Cairn went to the hospital, and by courtesy of Walton, whom he had known at Oxford, was permitted to view the body.
"The symptoms which Sime has got to hear about," explained the surgeon, raising the sheet from the dead woman's face, "are--"
He broke off. Cairn had suddenly exhibited a ghastly pallor; he clutched at Walton for support.
Cairn, still holding on to the other, stooped over the discoloured face. It had been a pretty face when warm life had tinted its curves; now it was congested--awful; two heavy discolorations showed, one on either side of the region of the larynx.
"What on earth is wrong with you?" demanded Walton.
"I thought," gasped Cairn, "for a moment, that I knew--"
"Really! I wish you did! We can't find out anything about her. Have a good look."
"No," said Cairn, mastering himself with an effort--"a chance resemblance, that's all." He wiped the beads of perspiration from his forehead.
"You look jolly shaky," commented Walton. "Is she like someone you know very well?"
"No, not at all, now that I come to consider the features; but it was a shock at first. What on earth caused death?"
"Asphyxia," answered Walton shortly. "Can't you see?"
"Someone strangled her, and she was brought here too late?"
"Not at all, my dear chap; nobody strangled her. She was brought here in a critical state four or five days ago by one of the slum priests who keep us so busy. We diagnosed it as exhaustion from lack of food--with other complications. But the case was doing quite well up to last night; she was recovering strength. Then, at about one o'clock, she sprang up in bed, and fell back choking. By the time the nurse got to her it was all over."
"But the marks on her throat?"
Walton shrugged his shoulders.
"There they are! Our men are keenly interested. It's absolutely unique. Young Shaw, who has a mania for the nervous system, sent a long account up to Sime, who suffers from a similar form of aberration."
"Yes; Sime 'phoned me."
"It's nothing to do with nerves," said Walton contemptuously. "Don't ask me to explain it, but it's certainly no nerve case."
"One of the other patients--"
"My dear chap, the other patients were all fast asleep! The nurse was at her table in the corner, and in full view of the bed the whole time. I tell you no one touched her!"
"How long elapsed before the nurse got to her?"

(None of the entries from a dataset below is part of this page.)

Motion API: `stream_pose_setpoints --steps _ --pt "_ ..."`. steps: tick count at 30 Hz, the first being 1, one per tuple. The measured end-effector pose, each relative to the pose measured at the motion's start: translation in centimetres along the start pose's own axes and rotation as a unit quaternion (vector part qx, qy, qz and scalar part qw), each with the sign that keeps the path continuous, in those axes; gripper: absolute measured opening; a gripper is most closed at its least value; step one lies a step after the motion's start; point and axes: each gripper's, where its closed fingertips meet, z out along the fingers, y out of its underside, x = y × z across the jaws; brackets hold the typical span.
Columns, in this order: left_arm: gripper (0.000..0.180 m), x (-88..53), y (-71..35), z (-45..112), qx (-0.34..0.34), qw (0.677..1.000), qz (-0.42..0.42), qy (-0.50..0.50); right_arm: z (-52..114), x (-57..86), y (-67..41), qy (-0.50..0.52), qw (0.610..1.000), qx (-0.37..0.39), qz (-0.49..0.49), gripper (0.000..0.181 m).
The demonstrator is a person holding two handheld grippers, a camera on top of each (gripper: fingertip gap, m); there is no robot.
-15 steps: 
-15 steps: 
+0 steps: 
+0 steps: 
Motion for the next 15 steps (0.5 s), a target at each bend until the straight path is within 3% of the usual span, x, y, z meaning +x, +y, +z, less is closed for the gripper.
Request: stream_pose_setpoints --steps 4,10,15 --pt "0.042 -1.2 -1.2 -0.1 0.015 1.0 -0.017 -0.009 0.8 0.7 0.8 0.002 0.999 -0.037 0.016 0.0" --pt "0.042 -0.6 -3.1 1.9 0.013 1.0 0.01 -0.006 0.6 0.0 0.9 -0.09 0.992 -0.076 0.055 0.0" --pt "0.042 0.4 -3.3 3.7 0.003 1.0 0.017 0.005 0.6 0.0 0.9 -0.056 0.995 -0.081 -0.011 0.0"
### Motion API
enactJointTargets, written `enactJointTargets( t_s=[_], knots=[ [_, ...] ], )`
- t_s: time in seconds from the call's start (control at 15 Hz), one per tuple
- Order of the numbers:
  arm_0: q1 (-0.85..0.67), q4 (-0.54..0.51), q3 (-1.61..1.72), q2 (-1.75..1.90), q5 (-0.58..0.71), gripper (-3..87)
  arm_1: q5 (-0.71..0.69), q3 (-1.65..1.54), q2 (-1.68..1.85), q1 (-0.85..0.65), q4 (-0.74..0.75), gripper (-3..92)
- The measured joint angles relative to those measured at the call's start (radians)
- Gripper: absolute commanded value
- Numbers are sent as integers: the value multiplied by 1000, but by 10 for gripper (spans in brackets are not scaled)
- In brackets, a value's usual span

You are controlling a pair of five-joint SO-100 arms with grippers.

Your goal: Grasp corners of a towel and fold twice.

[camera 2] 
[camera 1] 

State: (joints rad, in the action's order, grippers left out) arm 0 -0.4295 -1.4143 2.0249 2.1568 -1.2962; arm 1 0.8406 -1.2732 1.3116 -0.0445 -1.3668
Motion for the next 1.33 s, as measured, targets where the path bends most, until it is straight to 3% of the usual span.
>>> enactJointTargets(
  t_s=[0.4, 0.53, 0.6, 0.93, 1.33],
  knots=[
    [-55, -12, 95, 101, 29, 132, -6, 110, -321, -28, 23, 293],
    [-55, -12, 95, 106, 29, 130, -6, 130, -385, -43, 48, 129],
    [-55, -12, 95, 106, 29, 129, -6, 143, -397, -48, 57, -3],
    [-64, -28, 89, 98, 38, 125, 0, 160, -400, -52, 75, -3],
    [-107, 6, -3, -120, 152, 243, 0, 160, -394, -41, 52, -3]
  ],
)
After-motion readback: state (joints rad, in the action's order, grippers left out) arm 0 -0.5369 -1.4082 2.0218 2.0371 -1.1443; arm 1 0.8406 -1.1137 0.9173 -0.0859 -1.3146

"Possibly half a minute. But there is no means of learning when the paroxysm commenced. The leaping up in bed probably marked the end and not the beginning of the attack."
Cairn experienced a longing for the fresh air; it was as though some evil cloud hovered around and about the poor unknown. Strange ideas, horrible ideas, conjectures based upon imaginings all but insane, flooded his mind darkly.
Leaving the hospital, which harboured a grim secret, he stood at the gate for a moment, undecided what to do. His father, Dr. Cairn, was out of London, or he would certainly have sought him in this hour of sore perplexity.
"What in Heaven's name is behind it all!" he asked himself.
For he knew beyond doubt that the girl who lay in the hospital was the same that he had seen one night at Oxford, was the girl whose photograph he had found in Antony Ferrara's rooms!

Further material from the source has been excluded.